Viking 1 and 2 landed on Mars in 1976 and were able to detect what seemed to be perchlorates in the Red Planet's soil. After that, three spacecraft, including the Curiosity rover (which is still exploring Mars) affirmed the finding. So whar are perchlorates? They are a highly oxidized form of chlorine, which serve as an energy source for bacteria.

Looking Into How Habitable Planet Mars Is

The detection of perchlorates on the surface of Mars raised concern among researchers at the University of Edinburgh. In turn, they decided to delve deeper on its effect on Bacillus subtilis - a common bacteria often found on spacecrafts (via Daily Mail).

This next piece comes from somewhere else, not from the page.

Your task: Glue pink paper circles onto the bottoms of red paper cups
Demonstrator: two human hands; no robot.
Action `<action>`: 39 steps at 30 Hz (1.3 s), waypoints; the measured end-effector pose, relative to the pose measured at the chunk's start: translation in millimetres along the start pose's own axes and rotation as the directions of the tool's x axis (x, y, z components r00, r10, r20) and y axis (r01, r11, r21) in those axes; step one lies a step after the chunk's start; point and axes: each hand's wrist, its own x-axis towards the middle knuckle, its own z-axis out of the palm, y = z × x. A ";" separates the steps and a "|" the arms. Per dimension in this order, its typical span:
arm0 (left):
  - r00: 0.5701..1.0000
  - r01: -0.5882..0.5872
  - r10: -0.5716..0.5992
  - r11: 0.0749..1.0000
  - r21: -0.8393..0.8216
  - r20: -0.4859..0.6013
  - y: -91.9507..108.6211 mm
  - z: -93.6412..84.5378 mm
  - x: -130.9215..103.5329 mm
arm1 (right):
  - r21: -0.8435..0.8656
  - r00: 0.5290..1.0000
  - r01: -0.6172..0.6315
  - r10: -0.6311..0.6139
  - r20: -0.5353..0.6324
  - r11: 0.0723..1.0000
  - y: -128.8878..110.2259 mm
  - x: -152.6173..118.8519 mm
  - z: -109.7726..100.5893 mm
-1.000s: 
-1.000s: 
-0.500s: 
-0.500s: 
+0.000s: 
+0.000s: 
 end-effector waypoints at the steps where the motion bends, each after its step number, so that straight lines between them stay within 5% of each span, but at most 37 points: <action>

Magnesium perchlorate was placed under short-wave UV radiation, to simulate the same conditions on the surface of Mars. The scientists revealed that under these conditions, the magnesium perchlorate became bacteriocidal - killing all bacteria. The researchers also said that two other components on the Martian surface (iron oxides and hydrogen peroxide) may act alongside the perchlorates resulting in a 10 times increase in bacteria death.